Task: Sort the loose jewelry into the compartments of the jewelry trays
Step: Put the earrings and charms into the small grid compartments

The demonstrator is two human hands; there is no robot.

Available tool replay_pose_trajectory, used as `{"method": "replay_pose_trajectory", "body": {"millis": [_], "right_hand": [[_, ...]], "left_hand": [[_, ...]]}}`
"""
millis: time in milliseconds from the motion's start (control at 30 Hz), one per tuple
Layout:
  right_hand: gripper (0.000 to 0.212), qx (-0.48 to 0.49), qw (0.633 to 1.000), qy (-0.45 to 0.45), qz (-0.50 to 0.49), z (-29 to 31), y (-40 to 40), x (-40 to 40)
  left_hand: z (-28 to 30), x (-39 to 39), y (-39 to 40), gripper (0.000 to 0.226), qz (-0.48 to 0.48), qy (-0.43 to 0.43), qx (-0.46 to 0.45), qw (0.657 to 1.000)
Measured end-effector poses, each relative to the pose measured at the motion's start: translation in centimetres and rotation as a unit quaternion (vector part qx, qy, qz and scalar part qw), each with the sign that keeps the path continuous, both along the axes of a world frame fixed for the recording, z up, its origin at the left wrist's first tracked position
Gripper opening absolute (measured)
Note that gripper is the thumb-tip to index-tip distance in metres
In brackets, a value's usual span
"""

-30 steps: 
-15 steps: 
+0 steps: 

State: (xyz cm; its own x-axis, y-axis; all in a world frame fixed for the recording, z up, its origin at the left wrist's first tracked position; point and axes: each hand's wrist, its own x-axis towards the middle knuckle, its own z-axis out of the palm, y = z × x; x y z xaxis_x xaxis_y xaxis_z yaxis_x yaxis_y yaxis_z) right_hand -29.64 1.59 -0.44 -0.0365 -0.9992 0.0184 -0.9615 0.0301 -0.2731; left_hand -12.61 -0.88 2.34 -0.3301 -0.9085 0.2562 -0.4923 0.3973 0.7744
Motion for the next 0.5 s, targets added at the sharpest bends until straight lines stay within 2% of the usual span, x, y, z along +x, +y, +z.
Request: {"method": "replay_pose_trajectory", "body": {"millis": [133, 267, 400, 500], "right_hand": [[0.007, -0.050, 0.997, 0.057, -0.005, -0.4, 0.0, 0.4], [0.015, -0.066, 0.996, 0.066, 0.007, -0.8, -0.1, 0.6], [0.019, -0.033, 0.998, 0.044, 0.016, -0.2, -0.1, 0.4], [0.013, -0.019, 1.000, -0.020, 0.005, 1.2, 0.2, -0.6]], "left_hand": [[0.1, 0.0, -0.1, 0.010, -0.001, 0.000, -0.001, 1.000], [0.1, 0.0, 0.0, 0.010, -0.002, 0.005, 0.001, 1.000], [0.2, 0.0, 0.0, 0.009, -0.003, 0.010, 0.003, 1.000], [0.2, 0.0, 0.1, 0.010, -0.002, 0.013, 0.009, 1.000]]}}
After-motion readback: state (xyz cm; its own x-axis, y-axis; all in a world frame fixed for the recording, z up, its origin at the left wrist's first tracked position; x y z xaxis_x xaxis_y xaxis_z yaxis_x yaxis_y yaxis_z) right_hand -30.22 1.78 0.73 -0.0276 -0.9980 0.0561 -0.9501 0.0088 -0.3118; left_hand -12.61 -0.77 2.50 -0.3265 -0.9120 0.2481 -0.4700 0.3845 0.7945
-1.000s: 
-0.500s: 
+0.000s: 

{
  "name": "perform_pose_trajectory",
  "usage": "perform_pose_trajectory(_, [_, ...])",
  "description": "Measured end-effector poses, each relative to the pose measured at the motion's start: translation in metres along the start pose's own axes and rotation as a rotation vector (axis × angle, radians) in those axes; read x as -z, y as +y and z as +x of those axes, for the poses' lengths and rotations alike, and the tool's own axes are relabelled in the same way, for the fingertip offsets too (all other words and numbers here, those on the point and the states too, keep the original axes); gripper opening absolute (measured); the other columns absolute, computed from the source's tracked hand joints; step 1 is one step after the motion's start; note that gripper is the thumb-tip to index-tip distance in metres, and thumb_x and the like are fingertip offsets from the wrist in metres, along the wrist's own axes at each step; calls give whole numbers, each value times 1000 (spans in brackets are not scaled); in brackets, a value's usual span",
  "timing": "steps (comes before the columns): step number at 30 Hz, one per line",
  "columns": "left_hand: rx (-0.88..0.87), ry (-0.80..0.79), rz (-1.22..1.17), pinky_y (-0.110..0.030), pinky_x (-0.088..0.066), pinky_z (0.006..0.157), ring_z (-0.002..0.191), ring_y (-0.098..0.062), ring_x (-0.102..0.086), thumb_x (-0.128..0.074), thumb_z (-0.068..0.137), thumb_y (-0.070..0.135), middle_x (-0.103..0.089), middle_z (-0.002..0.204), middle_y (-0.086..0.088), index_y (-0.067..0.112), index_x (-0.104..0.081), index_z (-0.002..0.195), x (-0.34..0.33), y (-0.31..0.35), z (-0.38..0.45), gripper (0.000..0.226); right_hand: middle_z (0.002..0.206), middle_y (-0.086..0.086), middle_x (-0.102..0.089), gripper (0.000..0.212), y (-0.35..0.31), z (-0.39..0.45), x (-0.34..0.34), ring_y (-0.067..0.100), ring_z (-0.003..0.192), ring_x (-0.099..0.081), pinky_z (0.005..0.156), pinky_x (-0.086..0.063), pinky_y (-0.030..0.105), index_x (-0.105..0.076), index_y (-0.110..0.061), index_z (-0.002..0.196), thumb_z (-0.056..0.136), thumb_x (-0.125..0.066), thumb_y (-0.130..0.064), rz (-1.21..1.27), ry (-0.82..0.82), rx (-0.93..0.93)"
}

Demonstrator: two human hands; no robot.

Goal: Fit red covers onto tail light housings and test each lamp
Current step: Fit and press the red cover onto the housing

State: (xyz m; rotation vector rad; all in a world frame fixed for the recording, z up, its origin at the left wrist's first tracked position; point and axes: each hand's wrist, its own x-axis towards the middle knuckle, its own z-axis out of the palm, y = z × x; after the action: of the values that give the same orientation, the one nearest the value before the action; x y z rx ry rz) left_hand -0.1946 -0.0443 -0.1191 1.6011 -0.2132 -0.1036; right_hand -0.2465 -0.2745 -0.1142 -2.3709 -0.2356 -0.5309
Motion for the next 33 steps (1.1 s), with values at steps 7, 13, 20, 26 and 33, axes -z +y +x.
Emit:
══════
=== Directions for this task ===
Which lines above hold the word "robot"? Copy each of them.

=== Answer below ===
The demonstrator is two human hands; there is no robot.
Demonstrator: two human hands; no robot.

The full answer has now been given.